… you are not alone! Many Advisers across the country are feeling ‘miffed’ by the implementation of MiFID 2; an imposed New Year’s resolution for the industry which is intended to improve practices not only for 2018 but for the foreseeable future. With the lack of guidance issued by the regulator and no finalised decisions from investment providers, IFAs have been left in a rather exposed compliance position (at no fault of their own…)
With the industry finally settling down after RDR, 2018 is set to be another challenge for the resilient IFA! Along with MiFID, GDPR, the FCA DB transfer review and the Senior Managers regime are all due to come into force this year.
There are many improvements to compliances processes, admin processes and back office systems as well as other Firm reporting requirements that come along with the new rules.
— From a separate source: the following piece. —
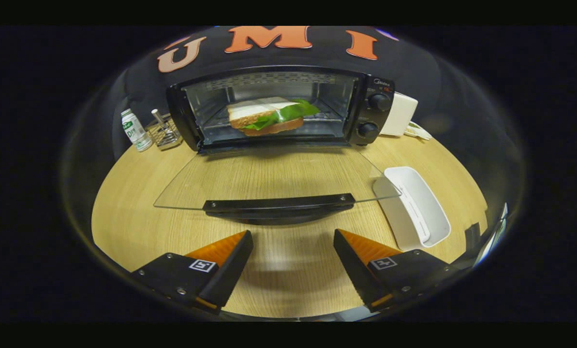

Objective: Open the toaster oven, put the food inside, and close the toaster oven door.

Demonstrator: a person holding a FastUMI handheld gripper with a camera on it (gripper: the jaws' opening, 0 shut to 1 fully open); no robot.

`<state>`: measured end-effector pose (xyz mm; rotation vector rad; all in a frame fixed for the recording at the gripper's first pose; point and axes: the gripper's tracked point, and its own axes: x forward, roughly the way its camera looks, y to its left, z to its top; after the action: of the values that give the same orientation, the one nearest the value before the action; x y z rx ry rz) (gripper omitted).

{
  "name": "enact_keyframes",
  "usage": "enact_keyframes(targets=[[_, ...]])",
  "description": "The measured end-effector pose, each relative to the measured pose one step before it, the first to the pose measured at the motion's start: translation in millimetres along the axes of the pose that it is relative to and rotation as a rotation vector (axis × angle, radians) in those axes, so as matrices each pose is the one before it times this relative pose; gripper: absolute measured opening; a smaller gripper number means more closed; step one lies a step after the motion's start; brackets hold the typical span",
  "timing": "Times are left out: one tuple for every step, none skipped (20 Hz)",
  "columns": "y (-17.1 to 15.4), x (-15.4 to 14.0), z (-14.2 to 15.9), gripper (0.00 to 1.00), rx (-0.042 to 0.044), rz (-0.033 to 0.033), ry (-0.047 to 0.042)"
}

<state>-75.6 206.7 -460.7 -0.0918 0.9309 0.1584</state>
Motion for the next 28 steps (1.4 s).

However the changes that the clients will recognise (and what the Advisers may bear the brunt of!) seem to be the most appropriate to tackle. Therefore over the next month I will be covering some of the main what’s, when’s and whys in relation to the key COBS rule changes, for you to be able to question how and if you are in line with the new requirements.
Under MiFID 2, when advising a client in regards to their investments, Advisers must ensure that they following the new handbook rules when it comes to assessing suitability and making a personal recommendation. The following whats, whens and the reasons why may help you consider whether your Firm is adhering to the new rules.
COBS 9A.2.2 : Firms should undertake a suitability assessment not only when making a personal recommendation to buy a financial instrument but for all decisions whether to trade, including making any personal recommendations about whether or not to buy, hold or sell an investment.
This means that all clients must receive an assessment of suitability, namely, in the form of a suitability letter, even if the decision has been to keep an investment in place.
The general new business process and the new Periodic Suitability assessment rules (covered in Part 2 – Feeling MiFID?) will in most cases ensure that the ‘buy’ or ‘hold’ rules are met but what about ‘sell’?
As above, to sell/switch/sell down/withdraw on an investment fund or product an assessment of suitability is required as this is classed as a personal recommendation. Fund switches have always required a letter without discretionary permissions however for client withdrawal requests there is now added work and time pressure on both the Advisers and the back office staff. Have you changed your processes to ensure these are carried out in a timely manner? How and what do you collate as MI?
COBS 9A.2.1: When providing investment advice or portfolio management a firm must:
(1) obtain the necessary information regarding the client’s:
(a) knowledge and experience in the investment field relevant to the specific type of financial instrument or service;
(b) financial situation including his ability to bear losses; and
(c) investment objectives including his risk tolerance,
so as to comply with (2);
(2) recommend investment services and financial instruments, or take the decision to trade, which is suitable for the client and, in particular, in accordance with the client’s risk tolerance and ability to bear losses.
Now as you can see the new rules specifically include the capacity for loss or ‘the ability to bear losses’. There is more onus on the adviser to assess the ability of investment loss when discussing the client’s financial position. Knowledge and experience is also still clearly shown in the rules and as previously it should be part of a personal recommendation.
You should therefore review how you affectively assess your client’s ability to bear losses. Does every Adviser in the Firm follow the same method? Do you have a questionnaire as well as discussions around set capacity for loss description? The same goes for knowledge and experience. Are both of these being recorded in the fact find clearly in the client’s own words and then reiterated in the suitability letter?
(2) When providing investment advice to a retail client, a firm must, before the transaction is concluded, provide the client with a suitability report in a durable medium specifying the advice given and how that advice meets the preferences, objectives and other characteristics of the client.
Without clear FCA guidance of when the ‘transaction is concluded’, the most obvious meaning (and what is being adopted by the rest of the industry) is when the application is signed by the client. This means that ALL suitability reports for recommendations, including top ups and withdrawals MUST be issued BEFORE the application is signed by the client.
Again, due to these changes in rules how is your Firms new or existing processes coping? Have you got appropriate templates and are the paraplanners/administrators coping with the increased letter writing?
As with all changes in rules, these must be adopted by the Firm compliantly and commercially as both are equally important. There are many more questions to be asked to ensure the effectiveness of new and existing procedures therefore I would always recommend an impartial review by an external Compliance Professional.